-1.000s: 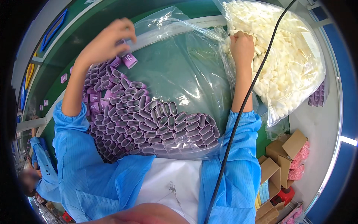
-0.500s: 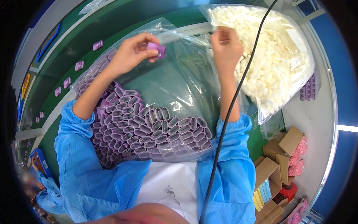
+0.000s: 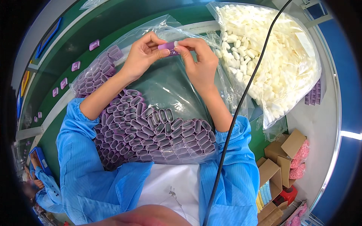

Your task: The person repeatedly picks up small purple plastic containers and white cylindrical objects from a bag. They insert the white objects into the purple containers and place the assembled units onto a green surface.

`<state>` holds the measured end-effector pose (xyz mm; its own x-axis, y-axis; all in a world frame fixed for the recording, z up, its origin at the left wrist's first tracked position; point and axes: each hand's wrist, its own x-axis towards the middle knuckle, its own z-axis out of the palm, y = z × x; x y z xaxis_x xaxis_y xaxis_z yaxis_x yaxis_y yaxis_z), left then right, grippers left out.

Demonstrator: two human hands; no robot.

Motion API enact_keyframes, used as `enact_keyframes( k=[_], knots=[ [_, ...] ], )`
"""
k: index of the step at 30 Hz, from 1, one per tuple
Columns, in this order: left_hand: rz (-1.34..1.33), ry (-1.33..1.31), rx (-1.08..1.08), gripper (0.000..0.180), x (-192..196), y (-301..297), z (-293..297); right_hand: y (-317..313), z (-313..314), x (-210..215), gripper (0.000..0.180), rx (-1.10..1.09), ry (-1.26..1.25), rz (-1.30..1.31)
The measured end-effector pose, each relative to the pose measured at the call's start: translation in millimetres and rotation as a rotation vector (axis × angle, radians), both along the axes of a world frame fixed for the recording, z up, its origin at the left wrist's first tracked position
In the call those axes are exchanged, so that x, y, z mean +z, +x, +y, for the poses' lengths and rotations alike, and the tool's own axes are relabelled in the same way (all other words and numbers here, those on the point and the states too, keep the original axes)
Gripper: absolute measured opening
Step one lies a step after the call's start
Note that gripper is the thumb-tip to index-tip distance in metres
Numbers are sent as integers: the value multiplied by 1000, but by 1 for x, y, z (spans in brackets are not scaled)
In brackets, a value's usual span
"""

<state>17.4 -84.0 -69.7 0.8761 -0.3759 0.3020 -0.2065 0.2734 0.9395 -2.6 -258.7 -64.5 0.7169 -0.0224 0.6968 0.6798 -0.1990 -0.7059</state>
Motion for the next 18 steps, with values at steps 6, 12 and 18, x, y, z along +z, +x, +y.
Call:
enact_keyframes(
  k=[6, 12, 18],
  knots=[
    [187, -127, -49, 17, 5, -2, 4, 0, 0, -1, 15, -75, -167, -202],
    [227, -181, -136, 18, 3, -4, 5, -7, -9, 8, 16, 69, -79, -53],
    [103, -101, -120, 20, 1, -2, 8, -19, -3, 14, 14, 296, 306, 440]
  ],
)
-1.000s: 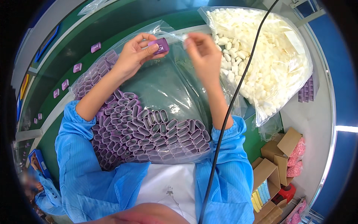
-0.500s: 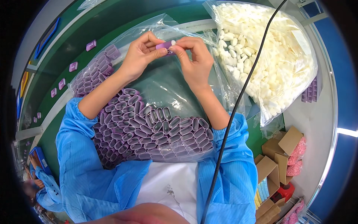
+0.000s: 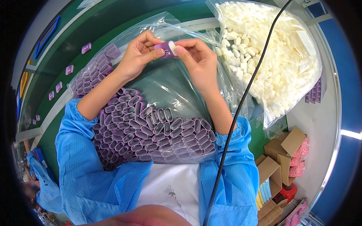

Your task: The person repeatedly picks up small purple plastic containers and white cylindrical objects from a bag. They insert the white objects into the purple containers and place the assembled units onto a green surface.

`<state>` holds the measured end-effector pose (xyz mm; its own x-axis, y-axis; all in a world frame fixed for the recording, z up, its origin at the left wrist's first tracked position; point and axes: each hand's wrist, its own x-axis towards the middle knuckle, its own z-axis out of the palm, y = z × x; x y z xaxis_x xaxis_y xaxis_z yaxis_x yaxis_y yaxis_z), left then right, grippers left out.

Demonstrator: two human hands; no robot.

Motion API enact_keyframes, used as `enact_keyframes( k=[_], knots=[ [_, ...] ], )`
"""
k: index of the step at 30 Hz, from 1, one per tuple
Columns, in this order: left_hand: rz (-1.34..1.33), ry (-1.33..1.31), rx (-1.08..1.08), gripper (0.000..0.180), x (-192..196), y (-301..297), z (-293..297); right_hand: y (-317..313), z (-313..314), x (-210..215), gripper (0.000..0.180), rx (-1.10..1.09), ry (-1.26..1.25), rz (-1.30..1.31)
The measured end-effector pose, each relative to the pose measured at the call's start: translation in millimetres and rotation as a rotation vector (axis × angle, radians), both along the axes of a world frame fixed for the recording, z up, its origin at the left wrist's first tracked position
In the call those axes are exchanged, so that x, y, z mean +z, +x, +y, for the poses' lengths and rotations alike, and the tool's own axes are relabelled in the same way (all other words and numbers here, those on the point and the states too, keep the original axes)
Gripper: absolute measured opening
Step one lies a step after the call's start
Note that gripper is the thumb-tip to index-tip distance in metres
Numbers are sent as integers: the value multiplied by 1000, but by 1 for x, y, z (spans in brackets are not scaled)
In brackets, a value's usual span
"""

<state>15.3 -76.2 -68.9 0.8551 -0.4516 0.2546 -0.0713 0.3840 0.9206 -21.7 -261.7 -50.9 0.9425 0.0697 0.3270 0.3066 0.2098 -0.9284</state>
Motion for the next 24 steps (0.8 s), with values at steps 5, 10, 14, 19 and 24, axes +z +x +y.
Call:
enact_keyframes(
  k=[5, 10, 14, 19, 24],
  knots=[
    [-87, 79, 42, 22, 0, 0, 1, -2, 5, -10, 12, 15, 147, 81],
    [-129, 87, 47, 22, 1, 0, 3, -3, 6, -12, 16, -14, 61, 73],
    [20, -19, 6, 21, 1, -1, 1, -6, 9, 2, 15, -115, -43, -124],
    [82, -53, -41, 21, 0, 3, 1, 2, -9, 4, 10, -173, -409, -398],
    [-181, 61, 151, 21, -1, -3, -2, -1, -5, 6, 11, -290, -601, -503]
  ],
)
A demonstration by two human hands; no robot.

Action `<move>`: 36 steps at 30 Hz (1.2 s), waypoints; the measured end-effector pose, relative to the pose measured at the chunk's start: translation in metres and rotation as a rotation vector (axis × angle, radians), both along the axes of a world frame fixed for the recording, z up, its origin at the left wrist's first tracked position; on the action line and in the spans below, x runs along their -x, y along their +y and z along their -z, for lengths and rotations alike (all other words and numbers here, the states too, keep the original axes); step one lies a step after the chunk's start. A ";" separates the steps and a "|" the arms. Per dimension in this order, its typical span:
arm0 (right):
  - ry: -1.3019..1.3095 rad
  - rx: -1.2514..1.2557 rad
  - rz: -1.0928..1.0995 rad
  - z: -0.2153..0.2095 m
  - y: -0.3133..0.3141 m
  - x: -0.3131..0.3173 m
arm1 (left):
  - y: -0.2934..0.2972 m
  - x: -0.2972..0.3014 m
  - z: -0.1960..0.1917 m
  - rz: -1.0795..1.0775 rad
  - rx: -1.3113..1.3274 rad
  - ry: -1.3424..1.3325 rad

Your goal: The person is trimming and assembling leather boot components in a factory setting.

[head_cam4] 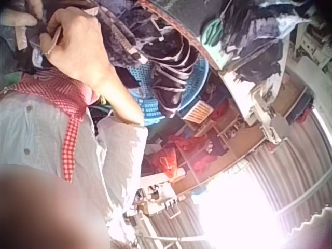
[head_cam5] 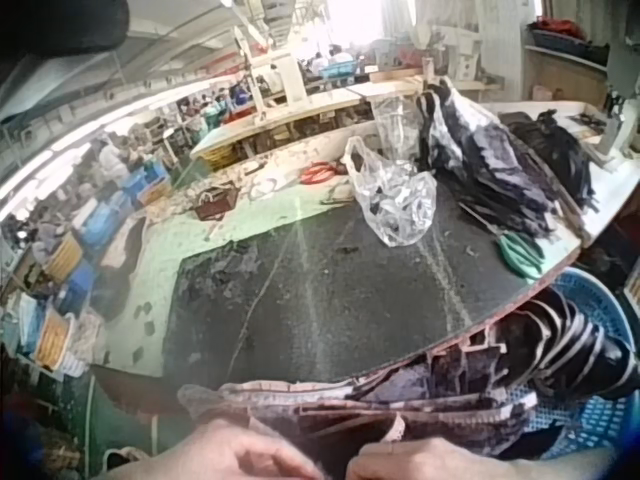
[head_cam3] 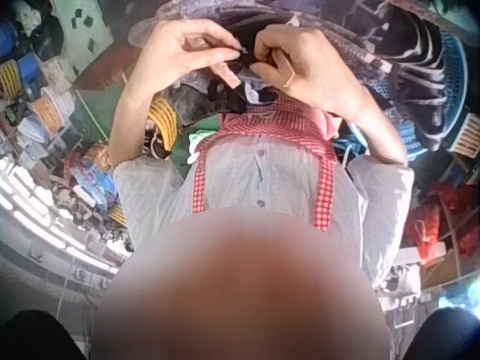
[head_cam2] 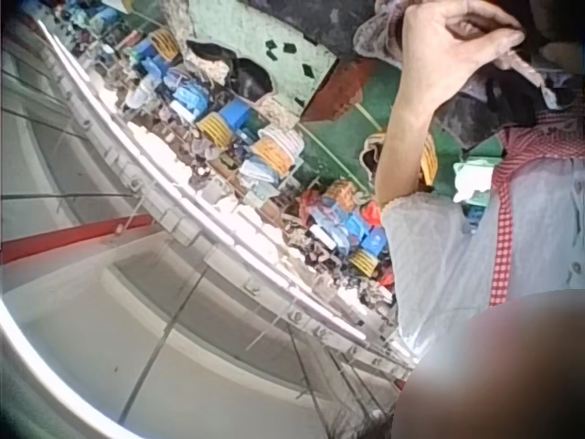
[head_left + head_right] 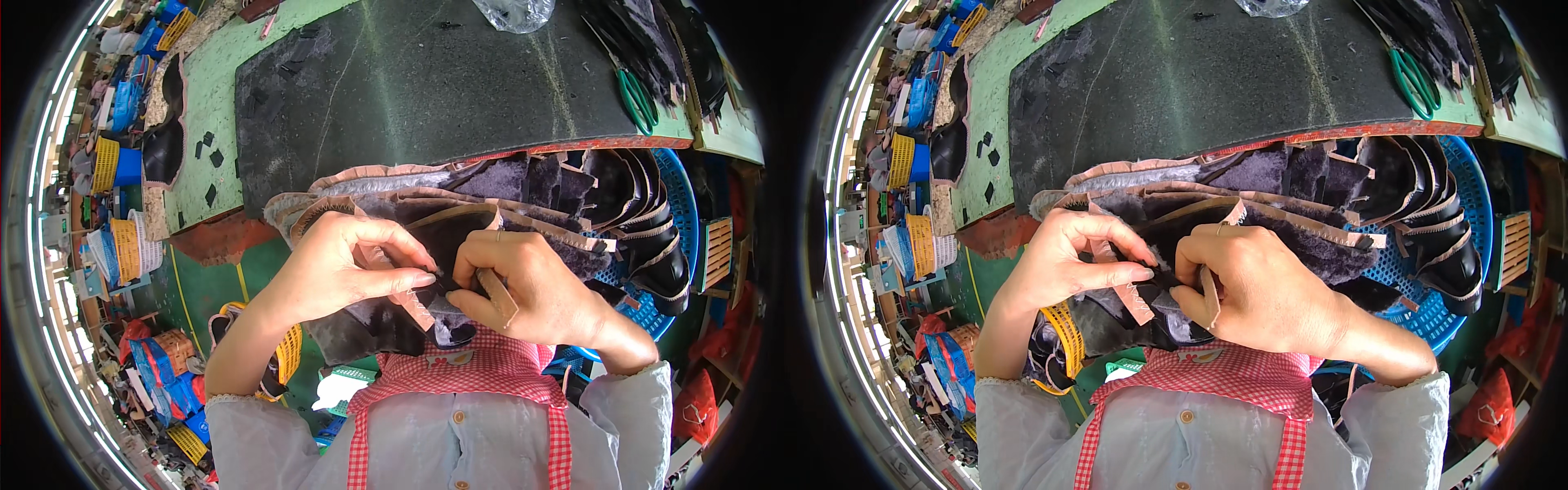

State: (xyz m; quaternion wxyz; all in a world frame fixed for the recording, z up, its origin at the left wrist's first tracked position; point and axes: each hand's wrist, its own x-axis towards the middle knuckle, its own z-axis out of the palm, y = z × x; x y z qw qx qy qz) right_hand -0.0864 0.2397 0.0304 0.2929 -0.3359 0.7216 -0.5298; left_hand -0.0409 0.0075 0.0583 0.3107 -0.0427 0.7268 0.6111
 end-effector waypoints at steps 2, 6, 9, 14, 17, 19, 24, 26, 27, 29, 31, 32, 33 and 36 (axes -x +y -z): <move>0.005 0.009 0.012 0.001 0.000 0.000 | 0.000 0.000 0.001 0.016 0.009 0.042; 0.032 0.048 0.044 0.002 -0.001 -0.001 | 0.000 0.003 -0.003 0.008 -0.037 -0.018; 0.063 0.069 0.043 0.002 0.000 0.001 | -0.003 0.004 -0.002 0.013 -0.035 -0.006; 0.082 0.065 -0.001 0.002 0.000 0.004 | -0.004 0.004 0.000 -0.022 -0.088 -0.101; 0.074 0.054 -0.006 0.000 -0.001 0.005 | -0.007 0.004 0.005 0.017 -0.051 -0.040; 0.066 0.047 -0.009 -0.001 -0.002 0.006 | -0.007 0.004 0.006 0.015 -0.044 -0.040; 0.091 0.075 -0.009 0.001 -0.003 0.009 | -0.008 0.008 0.007 0.038 -0.003 -0.005; 0.096 0.073 -0.028 0.003 -0.001 0.012 | -0.007 0.011 0.004 0.029 -0.077 -0.074; 0.101 0.070 -0.047 0.004 0.000 0.013 | -0.008 0.011 0.005 0.028 -0.077 -0.075; 0.103 0.071 -0.065 0.006 0.001 0.014 | -0.009 0.011 0.008 0.075 -0.042 -0.011; 0.103 0.071 -0.083 0.005 0.001 0.015 | -0.009 0.012 0.005 0.078 -0.049 -0.032; 0.102 0.063 -0.078 0.004 0.001 0.015 | -0.008 0.013 0.004 0.082 -0.057 -0.053; 0.100 0.054 -0.074 0.004 0.000 0.015 | -0.008 0.013 0.004 0.082 -0.058 -0.054; 0.104 0.056 -0.063 0.004 -0.003 0.013 | -0.008 0.011 0.005 0.081 -0.054 -0.044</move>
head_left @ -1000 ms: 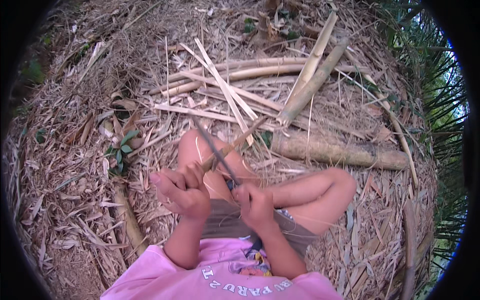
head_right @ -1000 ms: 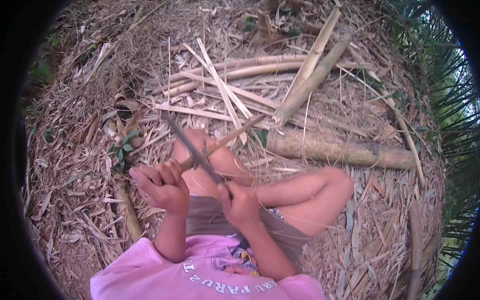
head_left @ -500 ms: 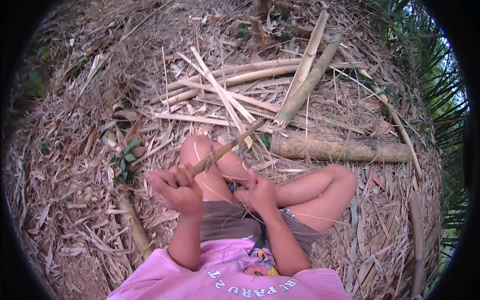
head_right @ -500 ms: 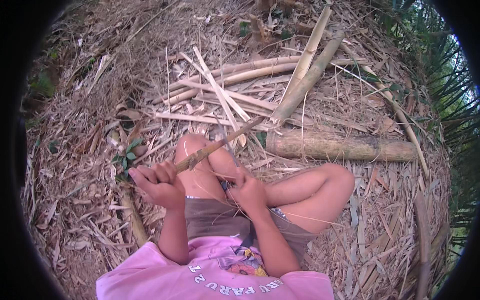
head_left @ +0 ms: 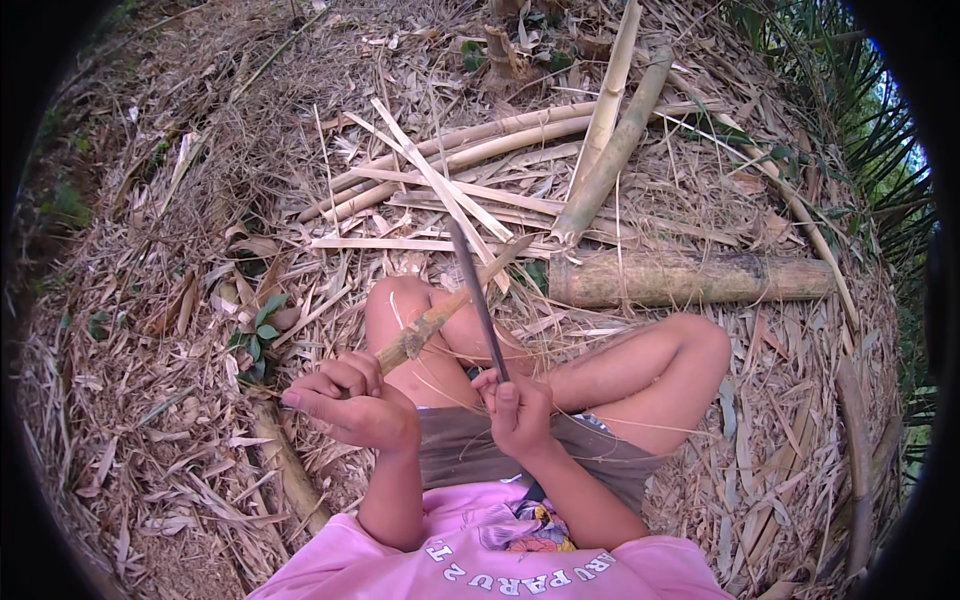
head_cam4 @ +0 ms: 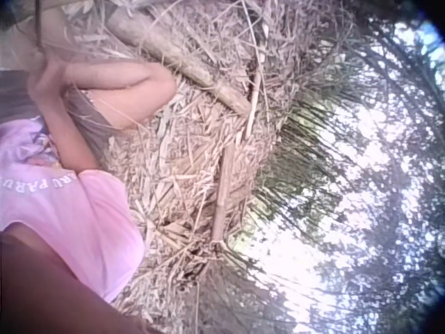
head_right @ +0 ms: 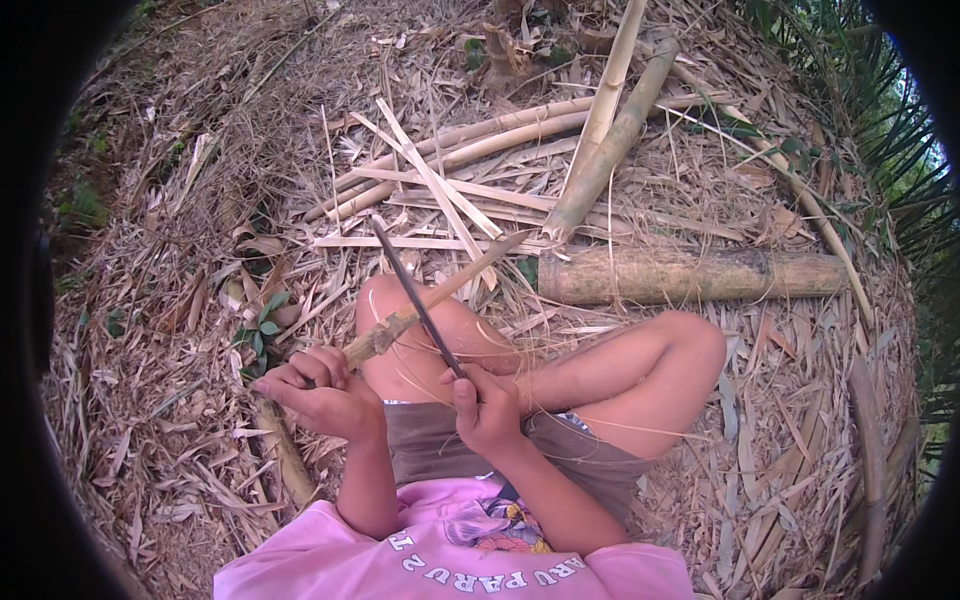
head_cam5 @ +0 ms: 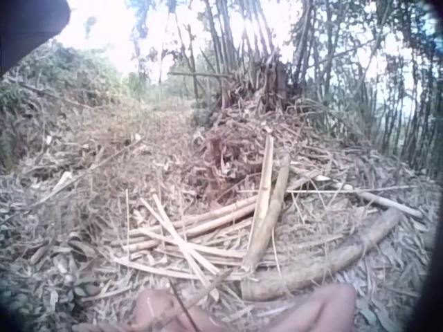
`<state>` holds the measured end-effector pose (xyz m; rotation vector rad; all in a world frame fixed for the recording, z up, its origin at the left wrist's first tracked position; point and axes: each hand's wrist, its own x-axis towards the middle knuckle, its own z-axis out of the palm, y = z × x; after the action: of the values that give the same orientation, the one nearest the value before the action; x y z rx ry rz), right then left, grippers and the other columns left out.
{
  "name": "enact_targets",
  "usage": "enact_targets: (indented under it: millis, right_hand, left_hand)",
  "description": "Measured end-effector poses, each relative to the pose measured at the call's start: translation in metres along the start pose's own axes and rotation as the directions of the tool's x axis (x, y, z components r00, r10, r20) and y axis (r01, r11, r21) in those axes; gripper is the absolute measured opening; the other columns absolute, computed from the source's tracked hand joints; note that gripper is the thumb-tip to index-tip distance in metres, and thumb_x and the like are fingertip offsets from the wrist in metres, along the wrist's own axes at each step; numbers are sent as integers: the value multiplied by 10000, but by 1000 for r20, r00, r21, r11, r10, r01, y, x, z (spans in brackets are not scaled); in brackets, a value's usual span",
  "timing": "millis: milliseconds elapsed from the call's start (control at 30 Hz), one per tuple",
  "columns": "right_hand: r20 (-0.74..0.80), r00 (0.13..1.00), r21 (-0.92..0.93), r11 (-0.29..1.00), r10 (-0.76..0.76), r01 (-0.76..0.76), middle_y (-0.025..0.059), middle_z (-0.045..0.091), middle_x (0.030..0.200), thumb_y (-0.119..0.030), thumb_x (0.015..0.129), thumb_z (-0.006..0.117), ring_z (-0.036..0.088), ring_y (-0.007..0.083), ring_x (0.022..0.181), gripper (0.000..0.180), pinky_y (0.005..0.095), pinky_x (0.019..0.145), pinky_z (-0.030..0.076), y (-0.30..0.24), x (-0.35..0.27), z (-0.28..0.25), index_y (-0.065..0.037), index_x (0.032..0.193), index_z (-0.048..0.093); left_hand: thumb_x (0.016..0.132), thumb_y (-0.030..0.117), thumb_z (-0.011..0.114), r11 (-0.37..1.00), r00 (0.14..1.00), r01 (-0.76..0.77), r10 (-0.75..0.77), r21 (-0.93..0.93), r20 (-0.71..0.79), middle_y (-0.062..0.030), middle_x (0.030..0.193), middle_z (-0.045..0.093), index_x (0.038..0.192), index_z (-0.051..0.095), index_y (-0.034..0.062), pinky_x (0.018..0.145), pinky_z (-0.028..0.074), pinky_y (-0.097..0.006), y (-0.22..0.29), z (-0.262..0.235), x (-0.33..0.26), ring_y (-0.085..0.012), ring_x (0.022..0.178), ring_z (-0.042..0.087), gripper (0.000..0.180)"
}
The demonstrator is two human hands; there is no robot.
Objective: The person shaves a piece of bamboo using a knife. They peel away long thin strips and smooth the surface of the bamboo stalk.
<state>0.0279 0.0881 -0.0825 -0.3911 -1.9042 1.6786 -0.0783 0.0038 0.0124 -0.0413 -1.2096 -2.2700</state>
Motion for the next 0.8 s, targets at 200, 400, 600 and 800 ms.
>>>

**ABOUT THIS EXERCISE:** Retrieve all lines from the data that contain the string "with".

**COMPLETED EXERCISE:**
Motion for the next 18 steps, with values at steps 6, 12 and 18, x, y, z along +z, +x, +y.
Motion for the next 24 steps (0.8 s), with values at steps 5, 10, 14, 19 and 24, axes +z +x +y.

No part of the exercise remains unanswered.